Directions for this task:
Where a line of the data holds the word "camera", copy that line.
####################
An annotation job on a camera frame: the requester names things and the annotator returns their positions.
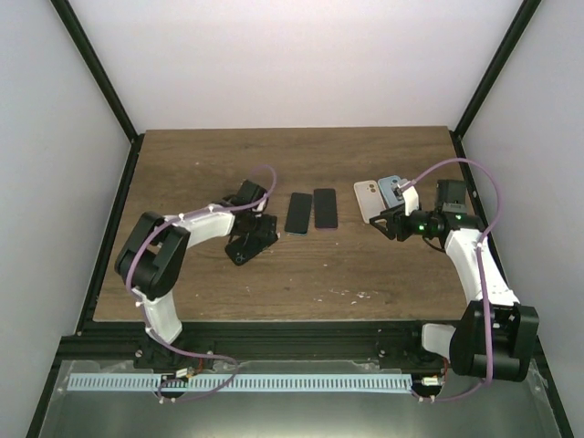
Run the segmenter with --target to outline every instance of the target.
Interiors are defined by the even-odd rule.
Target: black smartphone
[[[308,193],[292,193],[284,231],[292,235],[308,233],[310,210],[312,209],[312,195]]]
[[[314,226],[318,230],[336,230],[339,228],[337,193],[335,189],[315,189]]]

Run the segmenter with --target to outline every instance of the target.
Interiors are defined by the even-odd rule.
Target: robotic arm
[[[240,266],[277,241],[277,218],[263,213],[267,201],[251,209],[227,210],[229,207],[255,203],[265,194],[266,189],[245,180],[236,195],[226,196],[219,203],[209,204],[203,213],[191,218],[181,217],[180,221],[167,227],[152,241],[158,248],[157,252],[144,252],[131,279],[132,293],[141,299],[152,330],[165,342],[173,343],[183,329],[176,316],[172,288],[187,249],[205,240],[229,235],[225,252]],[[114,265],[124,282],[143,242],[156,227],[171,217],[153,212],[141,216]]]
[[[456,328],[425,324],[422,346],[451,361],[459,375],[484,377],[486,373],[483,292],[476,247],[485,227],[481,219],[467,213],[464,182],[440,180],[432,211],[420,210],[418,193],[407,181],[395,188],[405,204],[381,212],[370,223],[389,239],[403,242],[411,235],[438,238],[461,279],[468,307]],[[537,338],[538,317],[534,308],[521,306],[496,267],[488,245],[481,256],[488,286],[493,333],[494,378],[522,381],[529,368]]]

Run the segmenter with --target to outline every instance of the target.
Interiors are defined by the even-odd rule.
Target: black cable
[[[434,249],[436,251],[439,251],[441,253],[445,253],[446,251],[444,251],[440,246],[436,246],[434,245],[432,242],[430,242],[427,238],[423,237],[422,240],[431,248]]]

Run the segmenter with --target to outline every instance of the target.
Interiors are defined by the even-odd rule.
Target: brown wood surface
[[[250,170],[271,164],[277,187],[267,213],[281,239],[244,266],[224,253],[226,238],[189,250],[174,300],[182,320],[459,318],[464,293],[446,255],[422,239],[386,239],[360,216],[353,183],[399,174],[411,179],[454,156],[445,127],[277,130],[156,130],[146,134],[96,320],[136,320],[113,262],[140,215],[177,214],[234,193]],[[417,185],[431,208],[439,178],[462,179],[456,164]],[[252,178],[269,185],[268,174]],[[337,190],[339,229],[283,233],[292,192]]]

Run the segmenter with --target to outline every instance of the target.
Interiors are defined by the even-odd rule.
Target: white linear rail
[[[200,374],[186,383],[171,382],[165,392],[202,392],[228,376]],[[68,391],[157,391],[161,374],[72,373]],[[410,374],[240,374],[222,392],[374,392],[410,393]]]

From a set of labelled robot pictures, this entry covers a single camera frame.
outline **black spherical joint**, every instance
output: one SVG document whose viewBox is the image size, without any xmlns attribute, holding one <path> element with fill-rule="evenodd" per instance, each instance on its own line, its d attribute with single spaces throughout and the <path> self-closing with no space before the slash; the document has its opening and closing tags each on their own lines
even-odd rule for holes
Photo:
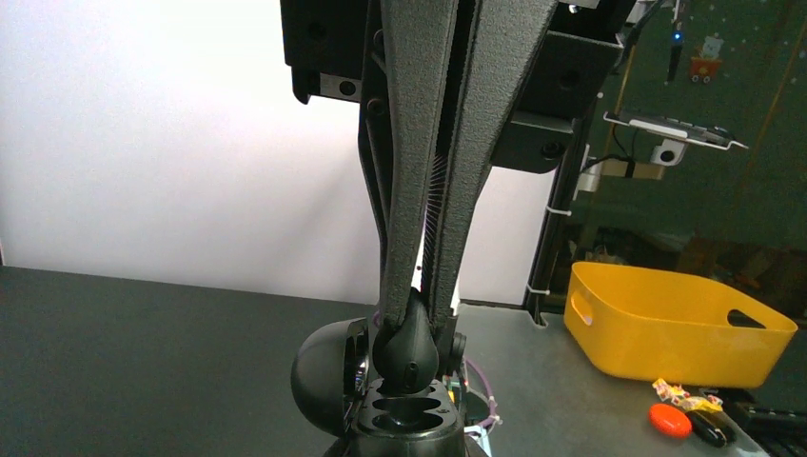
####################
Response box:
An annotation job on a camera frame: the requester names things and the annotator returns their positions.
From a set of labelled robot pictures, this entry covers a single camera frame.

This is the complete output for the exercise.